As Justice Alito’s majority opinion acknowledged, the key is the last portion of that phrase — the “direct link between the government’s demand and a specific parcel of real property.” That link, said Justice Alito, distinguishes Koontz from cases like Eastern Enterprises v. Apfel, which held that a federal statute’s imposition of retroactive financial liability did not implicate the Takings Clause because the obligations “did not operate upon or alter an identified property interest.” Justice Alito was also careful to distinguish taxes and user fees, noting that the Koontz decision “does not affect the ability of governments to impose property taxes, user fees, and similar laws and regulations that may impose financial obligations upon property owners.”
So if they don’t apply to taxes and user fees, then to what sorts of monetary demands linked to specific parcels do the “nexus” and “rough proportionality” requirements of Nollan and Dolan apply? The majority opinion sheds little light on this crucial question, noting only that the power to tax is carefully circumscribed and that the Court has had little trouble in the past distinguishing permissible taxation from impermissible confiscation. In her dissent, Justice Kagan was less optimistic, claiming that the Court’s failure to provide more definitive guidance “casts a cloud on every decision by every local government to require a person seeking a permit to pay or spend money.”
The majority and the dissent also disagreed about the likely effects of the Court’s decision. Justice Kagan accused the majority of “threaten[ing] the heartland of local land-use regulation and service delivery,” while Justice Alito pointed out that a number of states already apply the Nollan/Dolan test or similar tests to monetary exactions and have not experienced the negative effects predicted by the dissent. Indeed, both the majority and the dissent acknowledge that state law generally provides an independent check on land-use permitting fees.

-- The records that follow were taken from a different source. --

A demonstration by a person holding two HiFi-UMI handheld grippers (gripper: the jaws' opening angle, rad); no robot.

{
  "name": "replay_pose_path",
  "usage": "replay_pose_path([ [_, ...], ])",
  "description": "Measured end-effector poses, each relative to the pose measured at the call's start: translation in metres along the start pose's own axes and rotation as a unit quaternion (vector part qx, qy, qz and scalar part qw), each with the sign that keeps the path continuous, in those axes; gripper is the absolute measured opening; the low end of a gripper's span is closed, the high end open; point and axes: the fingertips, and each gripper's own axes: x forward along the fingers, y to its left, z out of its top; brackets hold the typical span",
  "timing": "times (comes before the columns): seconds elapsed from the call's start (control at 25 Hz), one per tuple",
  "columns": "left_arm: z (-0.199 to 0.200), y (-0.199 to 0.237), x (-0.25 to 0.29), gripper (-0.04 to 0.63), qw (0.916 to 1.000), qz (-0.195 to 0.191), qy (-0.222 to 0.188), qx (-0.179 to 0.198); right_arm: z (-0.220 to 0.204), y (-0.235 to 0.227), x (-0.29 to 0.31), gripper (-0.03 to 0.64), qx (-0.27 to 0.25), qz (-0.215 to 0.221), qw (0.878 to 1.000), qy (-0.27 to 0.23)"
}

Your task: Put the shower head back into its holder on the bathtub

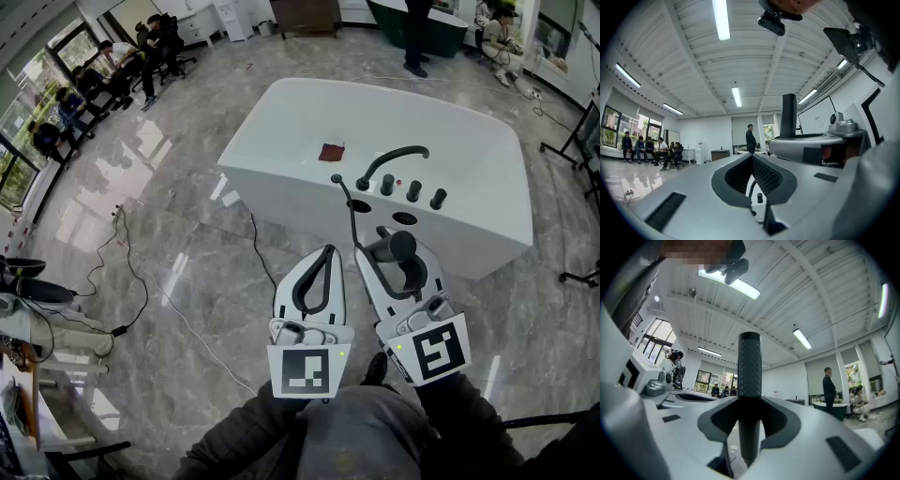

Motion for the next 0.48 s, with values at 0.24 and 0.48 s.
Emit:
replay_pose_path([
  [0.24,-0.001,-0.003,-0.001,0.003,1.0000,0.004,0.004,-0.008,0.001,-0.002,-0.003,0.137,0.000,0.000,1.000,-0.001],
  [0.48,0.000,-0.012,0.000,0.003,0.9999,0.007,0.010,-0.007,0.002,-0.007,-0.010,0.137,0.001,0.003,1.000,0.001],
])
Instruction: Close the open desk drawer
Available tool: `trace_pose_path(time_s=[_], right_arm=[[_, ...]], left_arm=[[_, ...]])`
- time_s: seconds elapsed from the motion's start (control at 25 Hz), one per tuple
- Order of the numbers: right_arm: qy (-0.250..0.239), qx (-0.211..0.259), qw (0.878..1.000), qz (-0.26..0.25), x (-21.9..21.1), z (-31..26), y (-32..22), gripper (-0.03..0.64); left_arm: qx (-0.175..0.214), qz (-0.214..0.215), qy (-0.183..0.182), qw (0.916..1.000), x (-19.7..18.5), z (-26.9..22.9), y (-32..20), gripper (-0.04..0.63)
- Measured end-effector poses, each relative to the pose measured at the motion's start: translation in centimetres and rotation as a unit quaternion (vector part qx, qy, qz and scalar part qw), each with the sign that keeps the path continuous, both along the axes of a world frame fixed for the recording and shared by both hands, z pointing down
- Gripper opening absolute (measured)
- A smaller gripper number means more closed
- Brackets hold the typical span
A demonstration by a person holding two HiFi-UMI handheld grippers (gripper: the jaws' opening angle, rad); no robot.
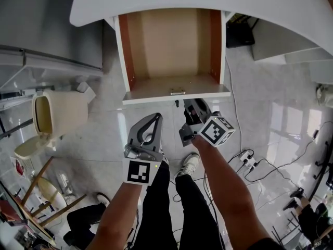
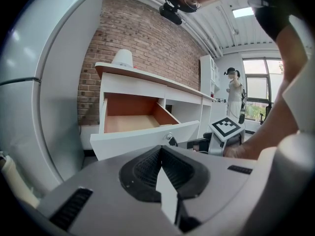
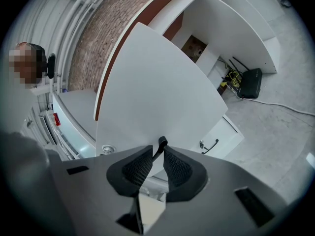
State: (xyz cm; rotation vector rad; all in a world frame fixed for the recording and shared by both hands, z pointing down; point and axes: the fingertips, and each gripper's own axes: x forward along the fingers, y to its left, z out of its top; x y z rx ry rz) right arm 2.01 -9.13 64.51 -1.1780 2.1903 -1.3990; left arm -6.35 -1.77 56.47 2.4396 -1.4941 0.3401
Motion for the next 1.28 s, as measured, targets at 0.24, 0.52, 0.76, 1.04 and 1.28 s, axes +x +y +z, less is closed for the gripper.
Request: trace_pose_path(time_s=[0.24, 0.52, 0.76, 1.04, 1.28], right_arm=[[0.0, 0.002, 1.0, -0.003, -0.1, -1.0, 0.1, 0.08], [-0.012, 0.013, 1.0, 0.0, -0.1, -3.1, -0.4, 0.081], [-0.025, 0.014, 1.0, 0.007, -0.1, -4.4, -0.7, 0.081], [-0.036, 0.012, 0.999, 0.011, -0.1, -5.4, -1.1, 0.081], [-0.043, 0.013, 0.999, 0.021, -0.1, -6.1, -1.3, 0.081]], left_arm=[[0.006, 0.01, -0.006, 0.9999, 0.1, -0.4, -0.1, 0.008], [0.008, 0.018, -0.009, 0.9998, 0.4, -0.8, -0.3, 0.008], [0.009, 0.019, -0.008, 0.9997, 0.4, -1.3, -0.5, 0.008], [0.01, 0.017, -0.003, 0.9998, 0.4, -1.7, -0.9, 0.008], [0.006, -0.001, 0.01, 0.9999, -0.1, -2.2, -1.5, 0.008]])
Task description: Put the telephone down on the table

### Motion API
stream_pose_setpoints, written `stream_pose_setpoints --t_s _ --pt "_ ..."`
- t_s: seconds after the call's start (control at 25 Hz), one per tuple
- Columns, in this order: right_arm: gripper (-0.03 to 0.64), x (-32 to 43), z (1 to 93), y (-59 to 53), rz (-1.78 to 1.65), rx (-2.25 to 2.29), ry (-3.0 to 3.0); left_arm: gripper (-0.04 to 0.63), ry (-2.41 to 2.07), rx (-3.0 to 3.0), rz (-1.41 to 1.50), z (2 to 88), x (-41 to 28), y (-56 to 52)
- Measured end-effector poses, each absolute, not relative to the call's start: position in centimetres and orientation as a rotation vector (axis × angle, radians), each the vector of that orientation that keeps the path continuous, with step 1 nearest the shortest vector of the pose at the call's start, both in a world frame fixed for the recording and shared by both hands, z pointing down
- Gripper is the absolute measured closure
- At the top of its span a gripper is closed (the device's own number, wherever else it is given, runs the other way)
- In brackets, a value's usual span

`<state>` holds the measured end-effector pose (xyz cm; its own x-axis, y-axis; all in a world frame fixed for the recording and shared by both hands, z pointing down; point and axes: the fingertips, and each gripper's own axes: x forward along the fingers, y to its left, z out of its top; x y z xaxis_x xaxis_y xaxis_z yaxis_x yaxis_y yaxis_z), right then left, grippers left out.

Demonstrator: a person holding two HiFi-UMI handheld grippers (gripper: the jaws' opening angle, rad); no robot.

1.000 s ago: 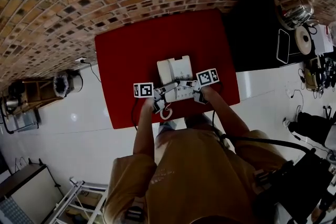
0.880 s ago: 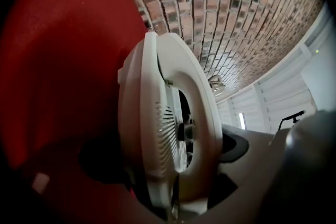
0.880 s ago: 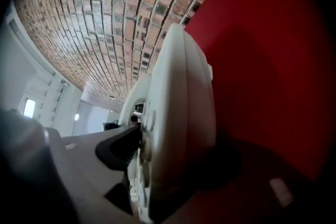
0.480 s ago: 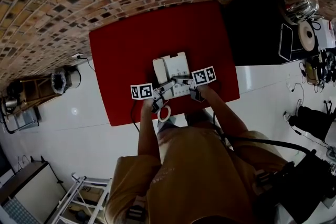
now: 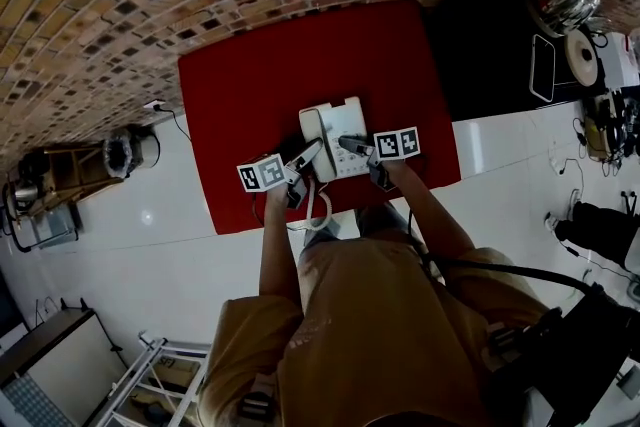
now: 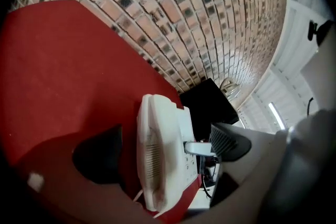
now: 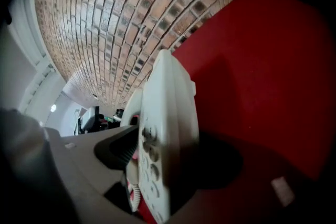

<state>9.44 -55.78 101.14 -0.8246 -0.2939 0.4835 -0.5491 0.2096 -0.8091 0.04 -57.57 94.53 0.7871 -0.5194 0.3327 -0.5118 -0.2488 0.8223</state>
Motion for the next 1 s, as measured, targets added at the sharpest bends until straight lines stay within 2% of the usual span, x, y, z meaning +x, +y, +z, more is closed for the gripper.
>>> stream_pose_setpoints --t_s 0.16,0.32,0.44,0.56,0.72,0.8,1.0 --pt "0.275 13.3 100.8 -56.7 1.413 1.083 -2.216 0.087 -0.805 1.946 0.018 92.8 -1.1 -57.0" --pt "0.276 16.3 96.4 -57.7 1.349 1.255 -2.306 0.089 -0.942 2.081 0.073 88.9 -1.8 -56.1" --pt "0.276 17.0 89.6 -58.9 1.157 1.309 -2.507 0.089 -1.077 2.167 0.107 85.0 -2.7 -56.0" --pt "0.273 17.3 81.5 -59.2 0.795 1.392 -2.665 0.089 -1.181 2.272 0.063 79.1 -3.4 -55.8" --pt "0.187 17.5 70.5 -59.1 0.417 1.593 -2.782 0.089 -1.402 2.368 -0.099 69.7 -5.5 -55.2" --pt "0.169 17.3 65.5 -58.9 0.265 1.676 -2.811 0.089 -1.517 2.406 -0.172 65.4 -6.3 -54.8" --pt "0.183 15.5 57.1 -57.1 -0.074 1.692 -2.782 0.089 -1.76 2.483 -0.177 58.4 -6.9 -53.5"
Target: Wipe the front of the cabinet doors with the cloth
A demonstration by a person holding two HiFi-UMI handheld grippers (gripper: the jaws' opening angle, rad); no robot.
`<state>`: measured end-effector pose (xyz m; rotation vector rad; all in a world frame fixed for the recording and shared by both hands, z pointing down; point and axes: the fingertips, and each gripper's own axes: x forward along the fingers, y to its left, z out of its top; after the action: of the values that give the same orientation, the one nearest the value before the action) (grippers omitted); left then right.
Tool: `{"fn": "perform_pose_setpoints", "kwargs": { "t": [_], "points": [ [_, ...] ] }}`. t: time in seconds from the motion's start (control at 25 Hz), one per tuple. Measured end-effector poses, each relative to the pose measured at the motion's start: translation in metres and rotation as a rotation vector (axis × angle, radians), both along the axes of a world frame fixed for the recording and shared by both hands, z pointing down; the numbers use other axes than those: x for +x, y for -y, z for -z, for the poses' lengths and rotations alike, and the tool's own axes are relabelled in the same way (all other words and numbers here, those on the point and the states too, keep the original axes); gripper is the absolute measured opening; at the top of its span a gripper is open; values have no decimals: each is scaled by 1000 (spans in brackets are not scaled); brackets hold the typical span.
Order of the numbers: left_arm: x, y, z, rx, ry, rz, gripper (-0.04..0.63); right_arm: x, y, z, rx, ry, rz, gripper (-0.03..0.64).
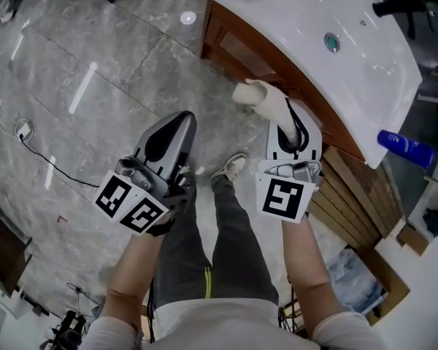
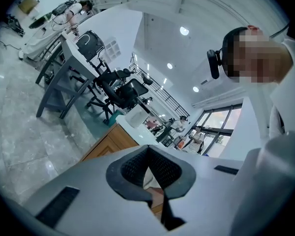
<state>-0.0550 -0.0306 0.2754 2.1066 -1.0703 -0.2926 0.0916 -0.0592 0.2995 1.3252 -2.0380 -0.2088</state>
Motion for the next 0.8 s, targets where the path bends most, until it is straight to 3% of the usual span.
{"fn": "perform_pose_setpoints", "kwargs": {
  "t": [0.44, 0.8],
  "points": [
    [-28, -7, 99, 32, -18, 38, 15, -23, -13, 102, 40, -15, 47, 72],
    [-35, -10, 146, 46, -25, 23, 15, -36, -17, 151, 55, -19, 54, 71]
  ]
}}
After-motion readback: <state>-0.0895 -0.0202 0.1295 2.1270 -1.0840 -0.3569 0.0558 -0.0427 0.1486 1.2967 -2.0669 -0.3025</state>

The practical effect of Koontz, as is the case with many real estate issues, may be a matter of location. In New Jersey, for example, the Municipal Land Use Law limits a municipality’s ability to require payments for off-tract improvements to the developer’s pro-rata share of “reasonable and necessary” street, water, sewer, and drainage improvements. Under cases like Township of Marlboro v. Planning Board of Township of Holmdel, agreed-upon payments for improvements that go beyond these statutorily authorized purposes may be approved if they bear a “reasonable relationship” to the burdens created by the development. Koontz gives such requirements a federal constitutional underpinning, and, more importantly, extends the Nollan/Dolan “nexus” and “rough proportionality” requirements to land-use decisions by any level of government, under any statutory regime. As such, it provides developers with an extra level of protection against regulators who may be tempted to use their leverage to squeeze a better deal out of applicants in the name of impact mitigation.